The electric vehicle (EV) transformation is rapidly picking up speed, with automakers committing an estimated US$1.2-trillion to electrification through 2030 to build tens of millions of electric vehicles, more than double the amount from only one year ago. As more EVs come to market, countries around the world are rapidly building charging infrastructure and supporting citizens in the transition to electric.
But while other countries race ahead to an electrified future, Canada is driving on a low battery.
According to the EV Readiness Index, developed by global accounting firm Ernst & Young, Canada has fallen from eighth place in 2021 to 13th in 2022 of the world’s top 14 vehicle markets. The main reasons? A lack of ambition on charging infrastructure and consumer incentives.
The most recent assessment of charging needs suggests that for every 24 EVs on the road by 2030, Canada will need one public charger. Compare this with California, a jurisdiction Ottawa often co-operates with on climate policy, where the California Energy Commission estimates that every 12 EVs on the road will require one public charger by 2030.
With 1.1 million kilometres of public two-lane roads, a colder climate and 18 per cent of the population living in rural areas requiring longer drives, Canada will need more public charging infrastructure than California, not less.
Equally concerning is the rate of Canada’s charging infrastructure build-out. As of September, 2022, just 2,500 chargers were operational of the planned 84,500 government-funded chargers. At this pace of construction, government-funded chargers won’t be fully operational until well past 2050, decades after the federal government’s target of 100 per cent EV sales.
Further complicating the charging landscape is Canada’s antiquated approach to charging for electricity. Under current rules, charging companies can only bill customers for the time their vehicles are plugged into a charger. Not only does this create a confusing charging landscape for drivers, it also makes the charging station business model unviable.
With EV sales increasing steadily, a lack of charging infrastructure risks leaving drivers frustrated as more people seek out public chargers. Even when drivers can find chargers, they may be surprised to find them not working due to a lack of standards on charger uptime.

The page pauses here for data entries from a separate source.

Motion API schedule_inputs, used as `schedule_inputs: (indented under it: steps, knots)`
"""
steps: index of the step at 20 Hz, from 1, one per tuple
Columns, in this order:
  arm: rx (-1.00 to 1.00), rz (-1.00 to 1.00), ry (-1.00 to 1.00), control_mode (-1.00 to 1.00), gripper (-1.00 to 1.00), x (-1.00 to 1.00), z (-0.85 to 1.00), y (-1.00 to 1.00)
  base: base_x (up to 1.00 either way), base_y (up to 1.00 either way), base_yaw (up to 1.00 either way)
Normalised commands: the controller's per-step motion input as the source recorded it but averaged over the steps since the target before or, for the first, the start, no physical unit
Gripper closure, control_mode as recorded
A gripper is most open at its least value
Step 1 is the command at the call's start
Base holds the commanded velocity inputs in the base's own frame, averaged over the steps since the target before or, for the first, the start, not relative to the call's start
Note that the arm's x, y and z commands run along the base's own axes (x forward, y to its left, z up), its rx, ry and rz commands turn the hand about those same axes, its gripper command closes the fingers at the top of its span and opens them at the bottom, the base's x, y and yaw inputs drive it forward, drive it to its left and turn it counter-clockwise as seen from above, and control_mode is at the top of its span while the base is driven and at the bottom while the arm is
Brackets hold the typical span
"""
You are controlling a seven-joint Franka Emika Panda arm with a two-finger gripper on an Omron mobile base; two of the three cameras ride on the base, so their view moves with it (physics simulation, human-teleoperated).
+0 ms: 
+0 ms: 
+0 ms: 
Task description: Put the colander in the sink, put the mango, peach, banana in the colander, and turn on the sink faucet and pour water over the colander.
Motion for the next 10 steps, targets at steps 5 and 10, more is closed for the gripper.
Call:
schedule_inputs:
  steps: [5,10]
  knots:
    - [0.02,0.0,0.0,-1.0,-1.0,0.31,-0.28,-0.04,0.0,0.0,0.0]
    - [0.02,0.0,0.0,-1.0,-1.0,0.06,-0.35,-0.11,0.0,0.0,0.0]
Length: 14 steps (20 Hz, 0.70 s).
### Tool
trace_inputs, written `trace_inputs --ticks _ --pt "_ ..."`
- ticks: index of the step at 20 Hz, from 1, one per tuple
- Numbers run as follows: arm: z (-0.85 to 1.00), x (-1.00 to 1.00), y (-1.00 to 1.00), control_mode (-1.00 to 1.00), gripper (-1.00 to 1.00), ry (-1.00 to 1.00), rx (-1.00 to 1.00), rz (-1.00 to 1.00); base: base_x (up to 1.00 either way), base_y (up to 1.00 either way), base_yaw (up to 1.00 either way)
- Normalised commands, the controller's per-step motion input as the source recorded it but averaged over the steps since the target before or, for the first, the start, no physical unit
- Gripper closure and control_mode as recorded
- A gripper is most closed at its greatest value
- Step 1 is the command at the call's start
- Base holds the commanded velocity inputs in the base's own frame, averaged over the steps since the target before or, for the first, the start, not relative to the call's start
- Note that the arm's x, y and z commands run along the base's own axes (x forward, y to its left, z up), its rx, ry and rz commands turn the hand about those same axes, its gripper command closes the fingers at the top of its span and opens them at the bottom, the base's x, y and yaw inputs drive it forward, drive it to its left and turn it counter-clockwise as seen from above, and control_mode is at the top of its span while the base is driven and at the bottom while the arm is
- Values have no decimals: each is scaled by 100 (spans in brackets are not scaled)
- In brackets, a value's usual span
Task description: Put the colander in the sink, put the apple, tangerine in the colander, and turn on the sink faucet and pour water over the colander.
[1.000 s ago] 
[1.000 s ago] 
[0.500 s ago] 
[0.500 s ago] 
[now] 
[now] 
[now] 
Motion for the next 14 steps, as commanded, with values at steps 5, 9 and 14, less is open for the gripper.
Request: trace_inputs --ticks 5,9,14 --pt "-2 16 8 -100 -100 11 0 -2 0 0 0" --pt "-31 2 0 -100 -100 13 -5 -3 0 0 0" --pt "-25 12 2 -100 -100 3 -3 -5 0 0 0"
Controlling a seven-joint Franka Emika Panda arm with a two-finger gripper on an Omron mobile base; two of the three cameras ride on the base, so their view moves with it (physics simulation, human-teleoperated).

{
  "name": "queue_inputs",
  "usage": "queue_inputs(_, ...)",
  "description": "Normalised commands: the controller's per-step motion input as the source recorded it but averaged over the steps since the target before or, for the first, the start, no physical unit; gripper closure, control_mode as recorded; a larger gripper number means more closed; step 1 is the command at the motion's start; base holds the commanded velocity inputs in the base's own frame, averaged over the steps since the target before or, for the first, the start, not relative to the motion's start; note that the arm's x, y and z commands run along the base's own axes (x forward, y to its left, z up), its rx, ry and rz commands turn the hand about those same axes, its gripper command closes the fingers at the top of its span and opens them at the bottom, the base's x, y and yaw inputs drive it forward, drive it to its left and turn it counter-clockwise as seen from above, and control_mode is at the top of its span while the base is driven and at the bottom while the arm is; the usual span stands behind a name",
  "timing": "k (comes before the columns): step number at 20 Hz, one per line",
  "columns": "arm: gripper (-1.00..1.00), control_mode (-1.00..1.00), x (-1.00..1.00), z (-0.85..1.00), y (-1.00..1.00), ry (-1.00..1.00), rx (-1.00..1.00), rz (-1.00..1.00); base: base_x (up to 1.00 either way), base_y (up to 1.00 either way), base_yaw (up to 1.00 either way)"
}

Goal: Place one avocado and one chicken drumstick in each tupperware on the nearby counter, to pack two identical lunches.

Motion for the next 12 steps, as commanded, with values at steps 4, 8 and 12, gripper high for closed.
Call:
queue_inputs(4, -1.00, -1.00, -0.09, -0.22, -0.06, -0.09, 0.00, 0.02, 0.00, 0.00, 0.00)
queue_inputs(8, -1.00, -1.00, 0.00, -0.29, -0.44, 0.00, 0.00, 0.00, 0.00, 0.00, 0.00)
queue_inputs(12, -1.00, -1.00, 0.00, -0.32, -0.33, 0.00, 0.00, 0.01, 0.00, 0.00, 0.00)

Powering this charging infrastructure is an electricity generation system that needs to grow at least twofold by 2050 to meet Canada’s climate targets. Electrifying a typical highway gas station will require as much power as a professional sports stadium. While forecasts vary on what this will cost, Royal Bank of Canada estimates an all-renewable electricity grid with battery storage could add $7-billion in annual costs, while one with a more diverse power mix would cost about $4billion.
Add to this the need for spending on EVs to grow from about $4billion a year to nearly $22-billion, and the disconnect between Canada’s EV ambitions and reality becomes apparent.
The final piece of the puzzle is ensuring that EVs are affordable for everyone. With a price gap of $20,000 between a gas-powered compact SUV and a more expensive electric one (in the most popular vehicle segment in Canada), a federal consumer purchase incentive of $5,000 guarantees that middle- and lower-income Canadians will not have the help needed to switch to electric. In fact, Canada falls outside the top 20 countries globally when it comes to helping consumers purchase EVs.
The combination of these challenges threatens to sink Canada’s EV ambitions well before the federal government unveils its new and unnecessary EV sales regulations. The result will be missed EV sales targets and frustrated Canadians.
The federal government must improve Canada’s EV readiness to support the consumer transition to electrification. By convening all the players with a role in the EV transition– provinces, municipalities, automakers, charging companies, utilities and infrastructure providers – solutions to these challenges can be developed, implemented and tied to Ottawa’s EV sales targets. Canada can win the race to electrify, but it will take a comprehensive national effort to improve EV readiness.